Google’s indexing of AI-generated books has stirred controversy within the research community. It has raised questions about the reliability and authenticity of content available through platforms like Google Books and affected tools like Google Ngram.

Emanuel Maiberg, writing for 404 Media, discovered that Google Books’ index contains a significant number of AI-generated books. He identified these low-quality books using methods similar to those previously employed to detect such content on various platforms.

By searching for specific phrases associated with AI-generated answers, such as ‘As of my last knowledge update,’ he discovered numerous books containing such phrases.

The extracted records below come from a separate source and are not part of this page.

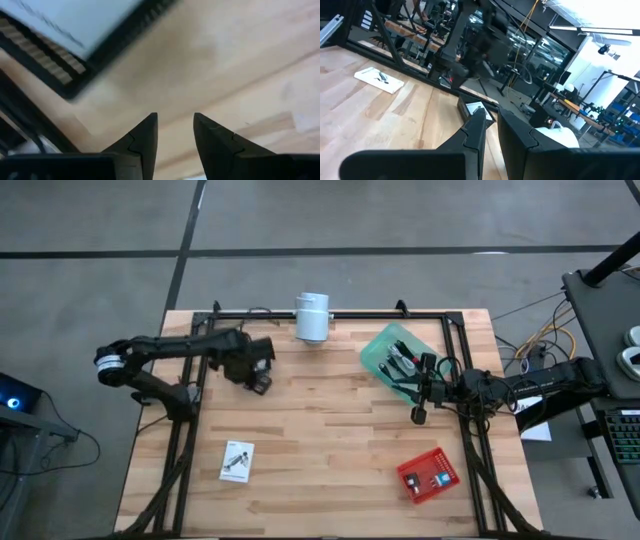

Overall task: Pick and place items into bin
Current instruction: Put the white card reader box into the black bin

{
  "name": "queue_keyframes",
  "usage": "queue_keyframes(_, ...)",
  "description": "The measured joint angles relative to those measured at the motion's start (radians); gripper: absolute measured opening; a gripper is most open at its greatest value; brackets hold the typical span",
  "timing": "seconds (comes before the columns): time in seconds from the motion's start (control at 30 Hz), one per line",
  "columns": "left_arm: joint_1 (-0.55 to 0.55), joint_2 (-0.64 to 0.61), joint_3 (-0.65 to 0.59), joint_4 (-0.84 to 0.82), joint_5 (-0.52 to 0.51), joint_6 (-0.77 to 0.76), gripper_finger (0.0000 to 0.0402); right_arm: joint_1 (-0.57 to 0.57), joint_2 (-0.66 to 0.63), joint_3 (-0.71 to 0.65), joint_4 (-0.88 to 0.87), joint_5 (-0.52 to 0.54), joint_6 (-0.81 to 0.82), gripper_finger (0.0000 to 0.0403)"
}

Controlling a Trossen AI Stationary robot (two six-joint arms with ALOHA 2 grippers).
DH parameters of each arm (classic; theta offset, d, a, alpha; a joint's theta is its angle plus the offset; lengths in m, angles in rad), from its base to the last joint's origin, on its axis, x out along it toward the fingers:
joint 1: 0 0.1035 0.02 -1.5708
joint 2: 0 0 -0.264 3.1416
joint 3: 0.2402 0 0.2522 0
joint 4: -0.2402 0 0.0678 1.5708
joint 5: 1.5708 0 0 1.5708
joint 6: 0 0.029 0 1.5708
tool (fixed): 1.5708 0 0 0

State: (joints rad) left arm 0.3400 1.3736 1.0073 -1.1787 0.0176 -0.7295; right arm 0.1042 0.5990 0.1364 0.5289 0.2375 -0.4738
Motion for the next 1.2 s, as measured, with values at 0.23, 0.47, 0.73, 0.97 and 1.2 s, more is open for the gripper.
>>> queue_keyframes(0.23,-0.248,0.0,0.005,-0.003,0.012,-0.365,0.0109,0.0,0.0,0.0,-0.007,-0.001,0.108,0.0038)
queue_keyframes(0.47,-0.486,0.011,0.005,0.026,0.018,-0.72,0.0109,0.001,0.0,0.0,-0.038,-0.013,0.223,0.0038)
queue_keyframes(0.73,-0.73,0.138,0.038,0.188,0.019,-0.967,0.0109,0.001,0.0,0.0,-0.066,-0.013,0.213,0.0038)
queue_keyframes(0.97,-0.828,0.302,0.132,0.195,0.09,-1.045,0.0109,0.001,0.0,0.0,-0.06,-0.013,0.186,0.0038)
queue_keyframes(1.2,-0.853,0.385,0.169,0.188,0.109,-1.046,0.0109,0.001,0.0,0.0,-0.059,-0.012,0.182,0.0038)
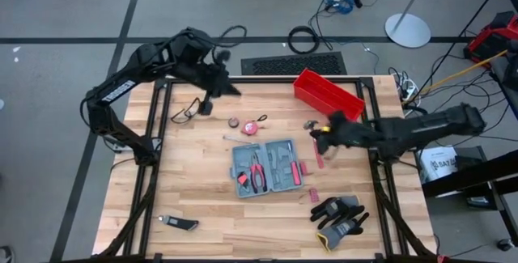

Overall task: Prefit tool cases
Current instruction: Put the hammer into the toolbox

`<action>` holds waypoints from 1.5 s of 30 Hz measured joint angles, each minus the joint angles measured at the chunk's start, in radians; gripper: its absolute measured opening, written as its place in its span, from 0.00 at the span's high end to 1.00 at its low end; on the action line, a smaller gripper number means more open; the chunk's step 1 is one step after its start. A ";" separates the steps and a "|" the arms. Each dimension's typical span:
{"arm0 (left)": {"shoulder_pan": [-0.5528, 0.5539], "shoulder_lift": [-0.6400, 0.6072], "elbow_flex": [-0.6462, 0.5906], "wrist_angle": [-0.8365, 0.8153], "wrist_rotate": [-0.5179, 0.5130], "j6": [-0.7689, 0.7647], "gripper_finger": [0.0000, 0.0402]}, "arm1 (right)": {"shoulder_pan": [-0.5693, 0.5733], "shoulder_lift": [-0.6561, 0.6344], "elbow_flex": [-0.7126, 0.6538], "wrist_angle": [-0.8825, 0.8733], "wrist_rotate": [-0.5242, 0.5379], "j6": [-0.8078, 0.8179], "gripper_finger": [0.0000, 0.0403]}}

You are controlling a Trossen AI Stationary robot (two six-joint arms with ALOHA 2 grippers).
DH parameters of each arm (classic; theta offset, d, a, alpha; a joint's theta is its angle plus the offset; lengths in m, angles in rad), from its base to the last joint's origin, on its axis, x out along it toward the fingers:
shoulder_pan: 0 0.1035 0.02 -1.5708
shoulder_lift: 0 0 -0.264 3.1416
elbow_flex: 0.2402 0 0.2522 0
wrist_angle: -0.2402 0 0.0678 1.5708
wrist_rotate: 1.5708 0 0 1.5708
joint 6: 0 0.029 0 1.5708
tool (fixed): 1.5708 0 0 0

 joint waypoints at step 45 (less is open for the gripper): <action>-0.341 0.487 -0.696 1.958 0.632 -0.881 0.65 | 0.319 0.294 -0.088 1.330 -0.146 -0.935 0.94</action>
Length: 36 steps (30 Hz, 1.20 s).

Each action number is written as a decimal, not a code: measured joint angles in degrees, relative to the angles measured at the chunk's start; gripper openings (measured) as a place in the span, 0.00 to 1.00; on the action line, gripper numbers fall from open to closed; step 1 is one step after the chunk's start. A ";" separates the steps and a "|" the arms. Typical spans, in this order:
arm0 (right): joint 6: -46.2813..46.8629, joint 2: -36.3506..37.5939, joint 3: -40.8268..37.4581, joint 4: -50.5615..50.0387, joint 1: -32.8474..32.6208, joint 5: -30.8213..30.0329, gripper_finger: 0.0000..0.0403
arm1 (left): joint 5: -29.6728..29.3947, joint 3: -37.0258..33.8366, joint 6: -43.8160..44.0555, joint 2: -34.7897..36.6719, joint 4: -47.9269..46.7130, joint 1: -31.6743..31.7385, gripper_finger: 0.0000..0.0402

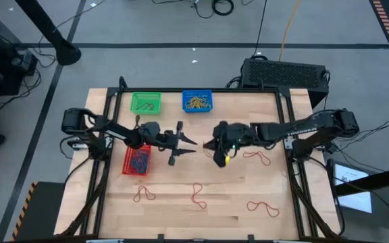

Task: Sort rubber bands into baskets
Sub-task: Put the red rubber band into the green bin

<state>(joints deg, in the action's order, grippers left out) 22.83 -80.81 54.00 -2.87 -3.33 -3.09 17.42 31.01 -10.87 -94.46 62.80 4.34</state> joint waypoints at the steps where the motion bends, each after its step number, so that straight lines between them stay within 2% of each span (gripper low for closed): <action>1: 0.27 -0.35 0.00 0.33 -0.98 -0.13 0.00 | -0.10 0.59 0.15 -0.61 -0.07 -0.69 0.35; 6: 1.99 -1.94 0.00 1.86 -4.99 -0.22 0.00 | -0.82 2.93 -5.60 -3.34 -0.23 -4.73 0.41; 13: 4.19 -3.34 -0.02 1.69 -8.29 -0.34 0.00 | -9.63 3.68 -6.18 -3.88 -0.18 -6.92 0.61; 18: 4.59 -3.35 -0.02 1.81 -9.14 -0.33 0.00 | -10.27 3.68 -6.03 -3.88 -0.56 -7.89 0.72; 24: 4.00 -3.35 -0.02 1.81 -9.16 -0.34 0.00 | -7.67 3.94 -4.10 -3.86 -1.70 -8.55 0.73; 31: 3.11 -3.35 -0.02 2.13 -9.12 -0.34 0.00 | -5.13 9.36 -2.95 -3.84 -13.61 -8.51 0.73; 36: 3.18 -3.35 -0.02 2.11 -9.12 -0.33 0.00 | -3.97 10.76 -2.99 -3.84 -15.76 -8.51 0.69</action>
<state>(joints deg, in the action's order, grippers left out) 26.01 -84.16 53.98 -0.75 -12.45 -3.42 13.45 41.78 -13.86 -98.30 47.04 -4.17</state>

While some books legitimately discuss AI-related topics, a substantial portion appears to be AI-generated and unrelated to their purported subject matter.

One example cited is Tristin McIver’s ‘Bears, Bulls, and Wolves: Stock Trading for the Twenty-Year-Old’. This book, priced at Rs. 1,579 in India, presents itself as a comprehensive guide to stock trading but lacks in-depth analysis and often provides surface-level information reminiscent of AI-generated text.

Here’s an excerpt from the book, as noted by 404 Media: “Despite the initial hiccups, Facebook’s stock eventually found its footing in the market. Over the years following the IPO, the company’s share price experienced fluctuations but also demonstrated resilience, reflecting the dynamic nature of the tech industry. As of my last knowledge update in January 2022, Facebook had evolved into Meta Platforms, Inc., reflecting its expansion beyond social media into virtual reality and the metaverse.”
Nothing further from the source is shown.